Unlike other programming languages, Go’s runtime doesn’t provide a way to reliably daemonize a service. A system daemon has to supply this functionality. Most distributions ship systemd which would fit the bill. A correct integration with systemd is quite straightforward. There are two interesting aspects: readiness & liveness.

As an example, we will daemonize this service whose goal is to answer requests with nifty 404 errors:

package main

import (
    "log"
    "net"
    "net/http"
)

func main() {
    l, err := net.Listen("tcp", ":8081")
    if err != nil {
        log.Panicf("cannot listen: %s", err)
    }
    http.Serve(l, nil)
}

You can build it with go build 404.go.

Here is the service file, 404.service:¹

[Unit]
Description=404 micro-service

[Service]
Type=notify
ExecStart=/usr/bin/404
WatchdogSec=30s
Restart=on-failure

[Install]
WantedBy=multi-user.target

Readiness#

The classic way for a Unix daemon to signal its readiness is to daemonize. Technically, this is done by calling fork(2) twice (which also serves other intents). This is a very common task and the BSD systems, as well as some other C libraries, supply a daemon(3) function for this purpose. Services are expected to daemonize only when they are ready (after reading configuration files and setting up a listening socket, for example). Then, a system can reliably initialize its services with a simple linear script:

syslogd
unbound
ntpd -s

Each daemon can rely on the previous one being ready to do its work. The sequence of actions is the following:

1. syslogd reads its configuration, activates /dev/log, daemonizes.
2. unbound reads its configuration, listens on 127.0.0.1:53, daemonizes.
3. ntpd reads its configuration, connects to NTP peers, waits for clock to be synchronized,² daemonizes.

With systemd, we would use Type=fork in the service file. However, Go’s runtime does not support that. Instead, we use Type=notify. In this case, systemd expects the daemon to signal its readiness with a message to a Unix socket. go-systemd package handles the details for us:

package main

import (
    "log"
    "net"
    "net/http"

    "github.com/coreos/go-systemd/daemon"
)

func main() {
    l, err := net.Listen("tcp", ":8081")
    if err != nil {
        log.Panicf("cannot listen: %s", err)
    }
    daemon.SdNotify(false, daemon.SdNotifyReady) // ❶
    http.Serve(l, nil)                           // ❷
}

It’s important to place the notification after net.Listen() (in ❶): if the notification was sent earlier, a client would get “connection refused” when trying to use the service. When a daemon listens to a socket, connections are queued by the kernel until the daemon is able to accept them (in ❷).

If the service is not run through systemd, the added line is a no-op.

Liveness#

Another interesting feature of systemd is to watch the service and restart it if it happens to crash (thanks to the Restart=on-failure directive). It’s also possible to use a watchdog: the service sends watchdog keep-alives at regular interval. If it fails to do so, systemd will restart it.

We could insert the following code just before http.Serve() call:

go func() {
    interval, err := daemon.SdWatchdogEnabled(false)
    if err != nil || interval == 0 {
        return
    }
    for {
        daemon.SdNotify(false, daemon.SdNotifyWatchdog)
        time.Sleep(interval / 3)
    }
}()

However, this doesn’t add much value: the goroutine is unrelated to the core business of the service. If for some reason, the HTTP part gets stuck, the goroutine will happily continue to send keep-alives to systemd.

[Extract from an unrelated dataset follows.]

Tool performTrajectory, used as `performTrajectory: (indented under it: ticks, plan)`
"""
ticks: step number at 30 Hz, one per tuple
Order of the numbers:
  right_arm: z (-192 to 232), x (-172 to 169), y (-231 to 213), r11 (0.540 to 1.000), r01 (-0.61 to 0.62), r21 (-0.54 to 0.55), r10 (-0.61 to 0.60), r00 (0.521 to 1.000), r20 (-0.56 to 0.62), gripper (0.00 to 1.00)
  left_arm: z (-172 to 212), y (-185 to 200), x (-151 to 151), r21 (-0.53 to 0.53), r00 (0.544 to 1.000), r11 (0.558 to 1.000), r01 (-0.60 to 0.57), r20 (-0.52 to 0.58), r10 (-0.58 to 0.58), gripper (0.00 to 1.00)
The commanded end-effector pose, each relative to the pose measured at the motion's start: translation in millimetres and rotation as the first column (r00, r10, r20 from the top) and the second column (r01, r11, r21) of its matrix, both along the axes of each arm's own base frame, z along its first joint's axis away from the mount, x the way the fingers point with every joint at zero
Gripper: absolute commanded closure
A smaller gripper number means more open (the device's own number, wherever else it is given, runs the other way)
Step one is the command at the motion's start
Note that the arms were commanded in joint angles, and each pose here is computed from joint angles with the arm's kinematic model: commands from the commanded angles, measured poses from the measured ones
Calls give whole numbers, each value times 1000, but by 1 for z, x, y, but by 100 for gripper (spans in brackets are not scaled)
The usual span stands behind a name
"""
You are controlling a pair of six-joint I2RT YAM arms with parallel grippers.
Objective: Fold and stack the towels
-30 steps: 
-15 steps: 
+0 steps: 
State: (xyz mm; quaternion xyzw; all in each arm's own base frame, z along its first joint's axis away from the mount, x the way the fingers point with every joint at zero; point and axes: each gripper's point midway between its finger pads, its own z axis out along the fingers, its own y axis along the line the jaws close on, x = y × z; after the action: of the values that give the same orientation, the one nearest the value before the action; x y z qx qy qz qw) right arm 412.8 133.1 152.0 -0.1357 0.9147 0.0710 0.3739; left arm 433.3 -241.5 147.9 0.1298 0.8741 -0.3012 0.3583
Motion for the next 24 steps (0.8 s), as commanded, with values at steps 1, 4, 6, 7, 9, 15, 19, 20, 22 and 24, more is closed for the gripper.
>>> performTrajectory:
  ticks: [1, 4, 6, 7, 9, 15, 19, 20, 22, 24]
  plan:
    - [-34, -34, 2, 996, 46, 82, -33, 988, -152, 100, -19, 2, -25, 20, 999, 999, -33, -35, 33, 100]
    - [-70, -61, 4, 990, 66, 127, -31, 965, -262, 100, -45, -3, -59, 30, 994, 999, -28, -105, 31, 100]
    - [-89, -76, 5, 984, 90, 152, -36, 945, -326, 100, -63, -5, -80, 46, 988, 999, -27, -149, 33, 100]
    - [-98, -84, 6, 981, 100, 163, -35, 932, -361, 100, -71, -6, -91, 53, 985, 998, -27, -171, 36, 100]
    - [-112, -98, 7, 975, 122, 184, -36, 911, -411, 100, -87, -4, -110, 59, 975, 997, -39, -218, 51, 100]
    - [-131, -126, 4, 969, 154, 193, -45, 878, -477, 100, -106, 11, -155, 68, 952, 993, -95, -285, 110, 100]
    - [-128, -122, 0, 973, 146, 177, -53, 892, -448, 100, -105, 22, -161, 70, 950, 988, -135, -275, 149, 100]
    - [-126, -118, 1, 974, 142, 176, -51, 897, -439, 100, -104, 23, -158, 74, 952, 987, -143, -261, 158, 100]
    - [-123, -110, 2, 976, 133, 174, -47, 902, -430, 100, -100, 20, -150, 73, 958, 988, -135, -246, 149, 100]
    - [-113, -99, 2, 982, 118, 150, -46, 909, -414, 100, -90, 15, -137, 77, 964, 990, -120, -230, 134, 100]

In our example, we can just do a HTTP query before sending the keep-alive. The internal loop can be replaced with this code:

for {
    _, err := http.Get("http://127.0.0.1:8081") // ❸
    if err == nil {
        daemon.SdNotify(false, daemon.SdNotifyWatchdog)
    }
    time.Sleep(interval / 3)
}

In ❸, we connect to the service to check if it’s still working. If we get some kind of answer, we send a watchdog keep-alive. If the service is unavailable or if http.Get() gets stuck, systemd will trigger a restart.

There is no universal recipe. However, checks can be split into two groups:

• Before sending a keep-alive, you execute an active check on the components of your service. The keep-alive is sent only if all checks are successful. The checks can be internal (like in the above example) or external (for example, check with a query to the database).

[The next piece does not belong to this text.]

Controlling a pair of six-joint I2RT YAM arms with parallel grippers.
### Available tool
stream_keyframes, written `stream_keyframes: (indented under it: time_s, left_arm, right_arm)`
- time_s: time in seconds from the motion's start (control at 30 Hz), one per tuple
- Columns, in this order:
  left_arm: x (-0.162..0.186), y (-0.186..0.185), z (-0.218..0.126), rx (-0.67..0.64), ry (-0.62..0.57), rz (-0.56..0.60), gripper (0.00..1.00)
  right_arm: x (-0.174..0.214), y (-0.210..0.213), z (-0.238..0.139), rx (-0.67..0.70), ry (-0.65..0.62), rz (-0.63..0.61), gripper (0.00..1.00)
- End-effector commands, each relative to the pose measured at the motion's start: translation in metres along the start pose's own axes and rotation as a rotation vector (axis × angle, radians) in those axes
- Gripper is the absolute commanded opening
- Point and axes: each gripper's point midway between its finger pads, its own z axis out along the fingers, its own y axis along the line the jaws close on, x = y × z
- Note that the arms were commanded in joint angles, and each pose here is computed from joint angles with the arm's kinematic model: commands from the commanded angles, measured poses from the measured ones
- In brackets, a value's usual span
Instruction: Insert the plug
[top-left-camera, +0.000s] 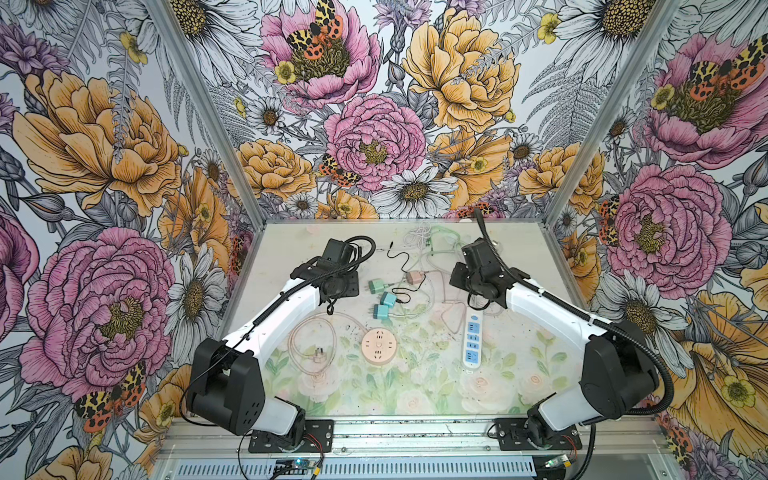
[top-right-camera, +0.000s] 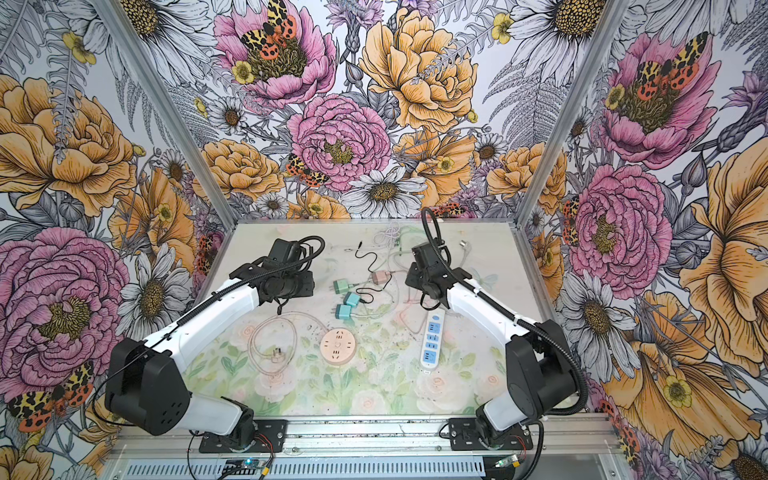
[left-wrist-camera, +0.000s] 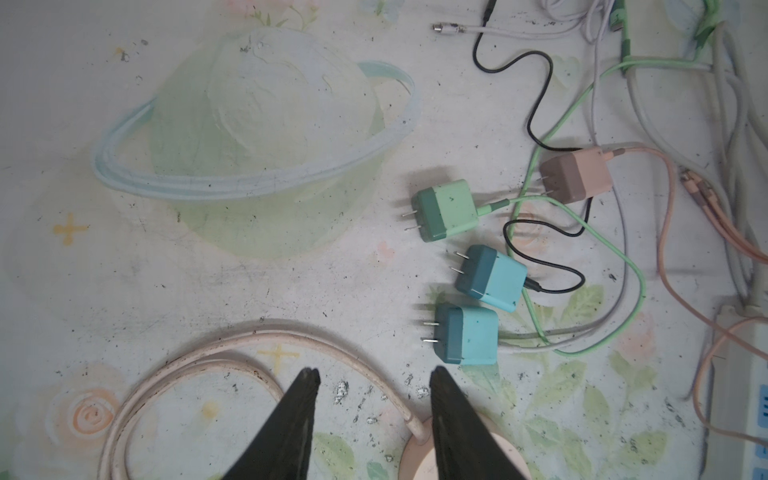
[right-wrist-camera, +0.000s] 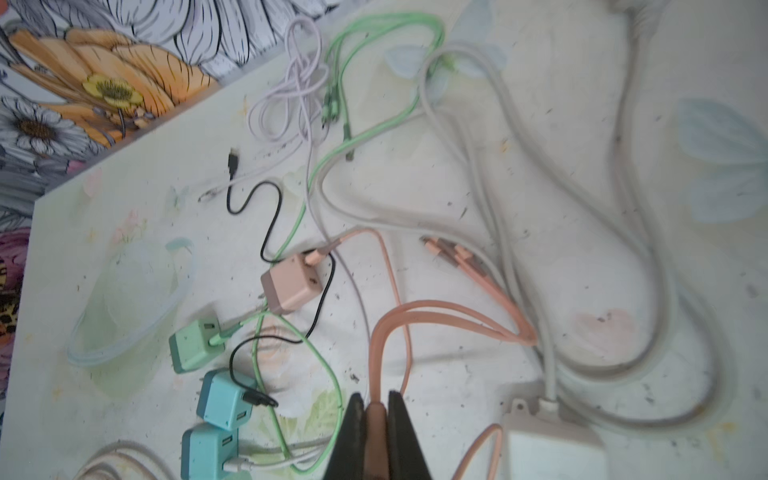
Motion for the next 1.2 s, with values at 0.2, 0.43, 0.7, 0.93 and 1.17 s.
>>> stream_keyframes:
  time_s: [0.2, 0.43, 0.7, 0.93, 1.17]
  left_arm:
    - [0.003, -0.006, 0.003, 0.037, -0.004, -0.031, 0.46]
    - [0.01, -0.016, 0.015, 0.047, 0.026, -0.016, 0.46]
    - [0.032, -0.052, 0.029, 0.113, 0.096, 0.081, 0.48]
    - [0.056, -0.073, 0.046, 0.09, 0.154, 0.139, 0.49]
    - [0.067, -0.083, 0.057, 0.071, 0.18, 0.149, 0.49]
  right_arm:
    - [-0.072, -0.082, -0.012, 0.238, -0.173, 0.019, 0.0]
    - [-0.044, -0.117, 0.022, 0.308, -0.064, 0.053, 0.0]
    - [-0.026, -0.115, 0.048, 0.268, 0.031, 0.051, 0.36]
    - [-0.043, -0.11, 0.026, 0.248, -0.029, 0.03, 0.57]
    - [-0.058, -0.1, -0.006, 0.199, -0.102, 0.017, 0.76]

• Each component reports its status, telling if it’s alive or not. Before sending a keep-alive, you check the reported status of all components (passive check). If some components are late or reported fatal errors, don’t send the keep-alive.

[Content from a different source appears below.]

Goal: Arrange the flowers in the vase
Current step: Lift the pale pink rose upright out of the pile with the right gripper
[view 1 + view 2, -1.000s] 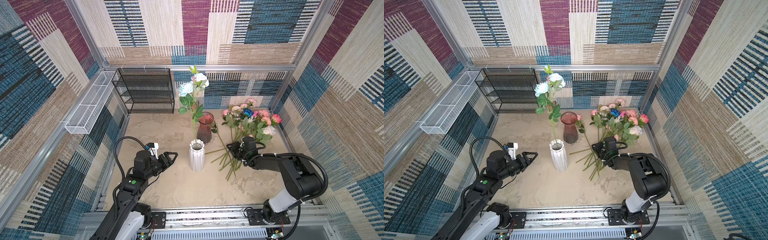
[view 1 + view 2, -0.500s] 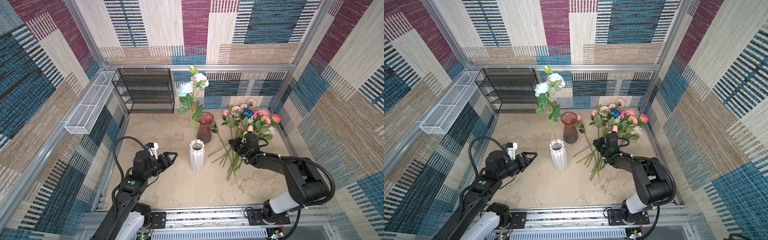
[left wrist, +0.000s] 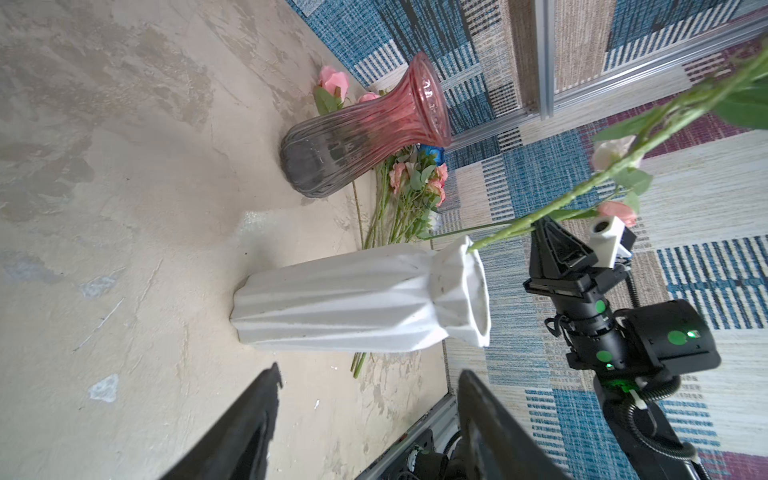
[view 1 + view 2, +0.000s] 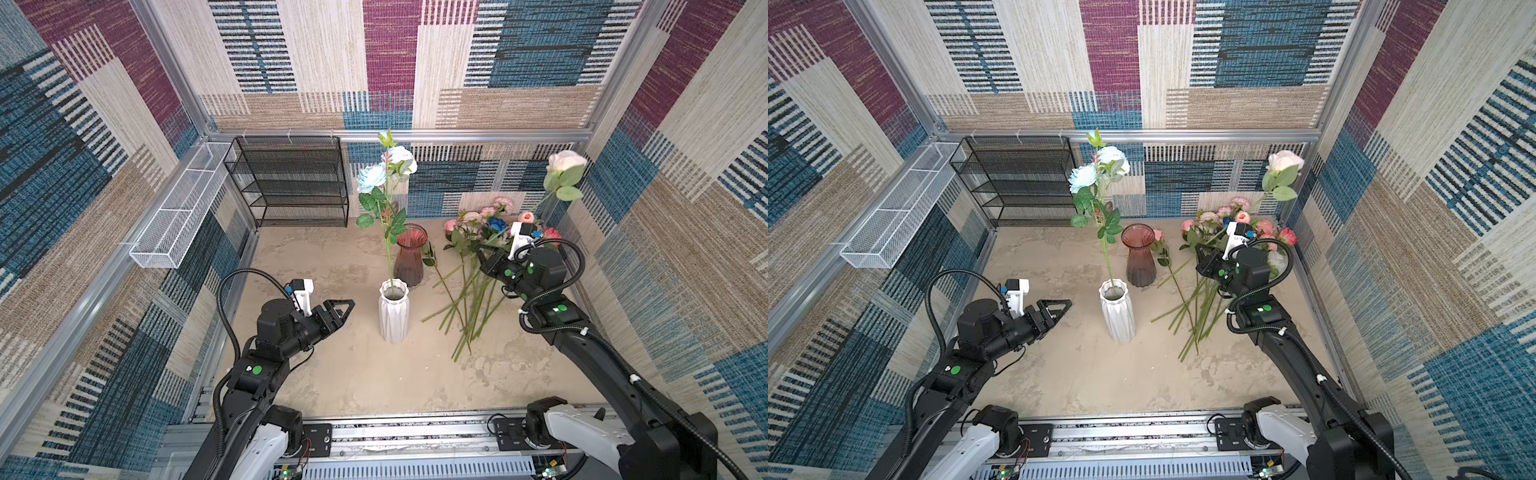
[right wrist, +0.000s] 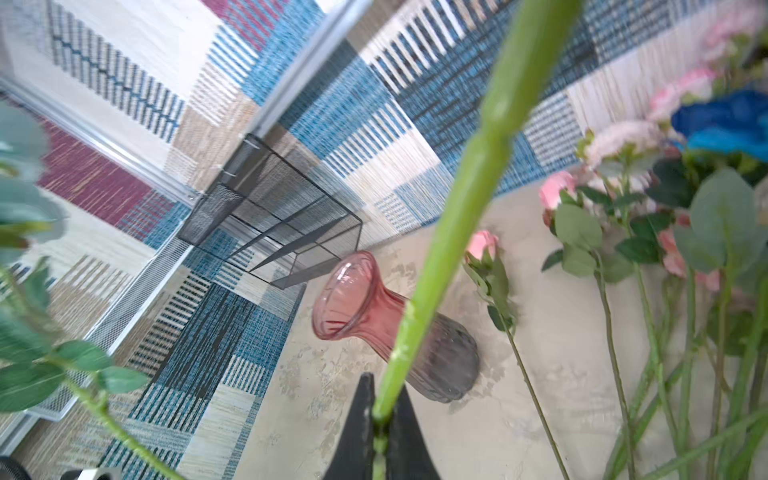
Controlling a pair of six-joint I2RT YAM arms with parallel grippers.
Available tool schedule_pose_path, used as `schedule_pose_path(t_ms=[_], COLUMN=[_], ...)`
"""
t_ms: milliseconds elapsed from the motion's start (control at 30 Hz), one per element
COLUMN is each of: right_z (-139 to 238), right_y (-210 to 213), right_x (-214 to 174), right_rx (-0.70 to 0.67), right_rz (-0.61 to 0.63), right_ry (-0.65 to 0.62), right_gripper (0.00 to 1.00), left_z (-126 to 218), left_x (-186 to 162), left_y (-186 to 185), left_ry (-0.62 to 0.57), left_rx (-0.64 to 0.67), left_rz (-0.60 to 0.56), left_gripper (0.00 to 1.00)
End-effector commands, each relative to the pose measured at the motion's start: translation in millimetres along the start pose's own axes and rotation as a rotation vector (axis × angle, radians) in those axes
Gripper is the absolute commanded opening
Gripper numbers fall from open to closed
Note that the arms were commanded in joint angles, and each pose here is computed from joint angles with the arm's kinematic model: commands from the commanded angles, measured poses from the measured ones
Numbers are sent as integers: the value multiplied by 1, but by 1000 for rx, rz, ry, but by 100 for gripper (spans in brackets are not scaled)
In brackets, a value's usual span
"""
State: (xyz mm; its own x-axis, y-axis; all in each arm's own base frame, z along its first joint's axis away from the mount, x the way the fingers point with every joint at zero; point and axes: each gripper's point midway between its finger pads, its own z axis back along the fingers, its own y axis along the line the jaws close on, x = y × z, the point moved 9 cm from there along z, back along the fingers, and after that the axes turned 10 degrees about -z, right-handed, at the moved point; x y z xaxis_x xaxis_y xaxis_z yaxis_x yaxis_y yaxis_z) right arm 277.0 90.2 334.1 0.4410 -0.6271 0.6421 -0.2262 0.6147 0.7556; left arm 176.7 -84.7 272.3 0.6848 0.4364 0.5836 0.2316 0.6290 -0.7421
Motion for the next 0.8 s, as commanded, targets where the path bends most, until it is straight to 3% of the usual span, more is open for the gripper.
schedule_pose_path(t_ms=[0, 67, 167, 533, 667, 767], right_z=[14, 20, 21, -9, -3, 11], right_y=[21, 35, 40, -29, -52, -41], right_x=[3, 7, 12, -28, -17, -11], right_rx=[85, 147, 124, -54, 86, 250], right_rz=[153, 209, 235, -7, -173, -161], right_ry=[60, 80, 91, 245, 234, 179], right_gripper=[0, 0, 0, 0, 0, 1], left_z=[5, 6, 6, 5, 5, 6], left_x=[0, 1, 1, -3, -4, -6], left_y=[-5, -7, -8, -4, -3, -2], left_ry=[12, 10, 11, 30, 34, 33], left_rx=[-14, -20, -26, -14, -12, -15], left_rz=[-36, -38, -33, -14, -7, -4], left_gripper=[70, 70, 69, 70, 69, 69])
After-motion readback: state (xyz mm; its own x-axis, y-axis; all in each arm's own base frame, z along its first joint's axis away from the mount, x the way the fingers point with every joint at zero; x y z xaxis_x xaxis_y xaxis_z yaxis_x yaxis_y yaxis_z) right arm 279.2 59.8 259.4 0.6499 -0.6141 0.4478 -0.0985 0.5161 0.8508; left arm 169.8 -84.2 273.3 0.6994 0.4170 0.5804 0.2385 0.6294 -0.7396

If possible, recovery from errors (for example, with a backoff retry) and self-healing (for example, by reestablishing a network connection) is always better, but the watchdog is a good tool to handle the worst cases and avoid too complex recovery logic.

For example, if a component doesn’t know how to recover from an exceptional condition,³ instead of using panic(), it could signal its situation before dying. Another dedicated component could try to resolve the situation by restarting the faulty component. If it fails to reach a healthy state in time, the watchdog timer will trigger and the whole service will be restarted.